_Description of the task_.
The listing below should be printed in full and exactly, apart from its images.

==== Input data ====

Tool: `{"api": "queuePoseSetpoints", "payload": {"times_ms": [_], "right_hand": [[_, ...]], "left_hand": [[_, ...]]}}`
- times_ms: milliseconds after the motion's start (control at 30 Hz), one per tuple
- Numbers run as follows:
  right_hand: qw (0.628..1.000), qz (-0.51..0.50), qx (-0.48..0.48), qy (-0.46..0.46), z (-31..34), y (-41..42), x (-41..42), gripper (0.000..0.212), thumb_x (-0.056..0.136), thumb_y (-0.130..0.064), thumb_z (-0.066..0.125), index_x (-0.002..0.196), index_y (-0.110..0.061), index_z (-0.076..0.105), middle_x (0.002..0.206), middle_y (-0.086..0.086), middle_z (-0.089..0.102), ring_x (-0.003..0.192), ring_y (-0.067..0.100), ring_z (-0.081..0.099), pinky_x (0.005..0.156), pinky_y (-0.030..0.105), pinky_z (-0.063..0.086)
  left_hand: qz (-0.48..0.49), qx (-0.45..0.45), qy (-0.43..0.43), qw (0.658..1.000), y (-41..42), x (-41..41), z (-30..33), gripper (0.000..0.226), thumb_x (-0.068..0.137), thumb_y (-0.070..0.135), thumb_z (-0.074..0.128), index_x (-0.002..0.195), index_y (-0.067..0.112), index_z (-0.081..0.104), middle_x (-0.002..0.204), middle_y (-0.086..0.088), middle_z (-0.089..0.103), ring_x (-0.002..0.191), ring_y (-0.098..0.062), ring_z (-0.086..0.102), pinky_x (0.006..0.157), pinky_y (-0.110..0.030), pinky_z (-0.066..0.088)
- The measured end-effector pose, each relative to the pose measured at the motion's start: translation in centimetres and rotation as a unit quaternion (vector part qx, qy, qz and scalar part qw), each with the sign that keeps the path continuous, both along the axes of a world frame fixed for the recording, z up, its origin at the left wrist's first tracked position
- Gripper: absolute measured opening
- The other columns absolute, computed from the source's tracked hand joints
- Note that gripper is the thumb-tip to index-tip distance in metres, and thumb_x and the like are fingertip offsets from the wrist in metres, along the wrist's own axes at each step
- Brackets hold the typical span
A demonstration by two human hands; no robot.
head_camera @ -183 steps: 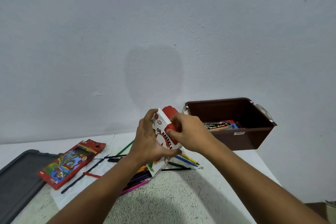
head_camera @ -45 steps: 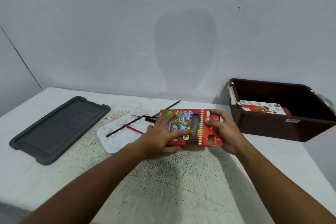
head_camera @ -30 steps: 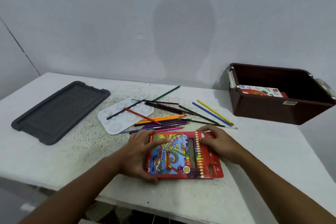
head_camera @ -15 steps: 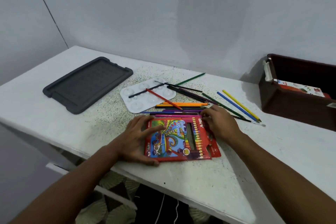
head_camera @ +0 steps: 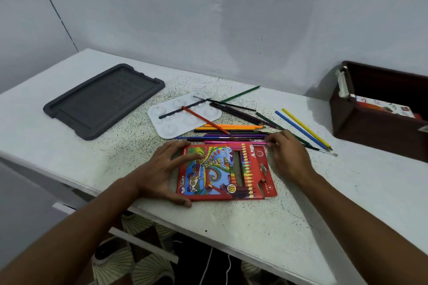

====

_Result of the exercise_.
Tool: `{"api": "queuePoseSetpoints", "payload": {"times_ms": [_], "right_hand": [[_, ...]], "left_hand": [[_, ...]]}}`
- times_ms: milliseconds after the motion's start (control at 30 Hz), one per tuple
- Numbers run as follows:
  right_hand: qw (0.628..1.000), qz (-0.51..0.50), qx (-0.48..0.48), qy (-0.46..0.46), z (-31..34), y (-41..42), x (-41..42), gripper (0.000..0.212), thumb_x (-0.056..0.136), thumb_y (-0.130..0.064), thumb_z (-0.066..0.125), index_x (-0.002..0.196), index_y (-0.110..0.061), index_z (-0.076..0.105), middle_x (0.002..0.206), middle_y (-0.086..0.086), middle_z (-0.089..0.102), ring_x (-0.003..0.192), ring_y (-0.067..0.100), ring_z (-0.081..0.099), pinky_x (0.005..0.156), pinky_y (-0.030..0.105), pinky_z (-0.063..0.086)
  left_hand: qz (-0.48..0.49), qx (-0.45..0.45), qy (-0.43..0.43), qw (0.658..1.000), y (-41..42), x (-41..41), z (-30..33), gripper (0.000..0.226), thumb_x (-0.068..0.137), thumb_y (-0.070..0.135), thumb_z (-0.074..0.128), index_x (-0.002..0.195), index_y (-0.067..0.112), index_z (-0.081..0.104), middle_x (-0.002..0.204), middle_y (-0.086..0.088), middle_z (-0.089..0.103), ring_x (-0.002..0.191), ring_y (-0.098..0.062), ring_z (-0.086..0.102), pinky_x (0.006..0.157), pinky_y (-0.110..0.030), pinky_z (-0.066..0.088)
- The measured end-effector pose, each relative to the pose measured at the motion's start: translation in centimetres and rotation as a unit quaternion (vector part qx, qy, qz and scalar part qw), each with the sign that keeps the path continuous, both along the axes of a world frame fixed for the recording, z up, its origin at the left wrist's first tracked position
- Gripper: absolute measured opening
- The other columns absolute, computed from the source's tracked hand joints
- Note that gripper is the thumb-tip to index-tip distance in metres, and thumb_x and the like are fingertip offsets from the wrist in metres, along the wrist's own axes at each step
- Brackets hold the typical span
A demonstration by two human hands; no robot.
head_camera @ -183 steps: 
head_camera @ -45 steps: 
head_camera @ -30 steps: 
head_camera @ -15 steps: 
head_camera @ +0 steps: 

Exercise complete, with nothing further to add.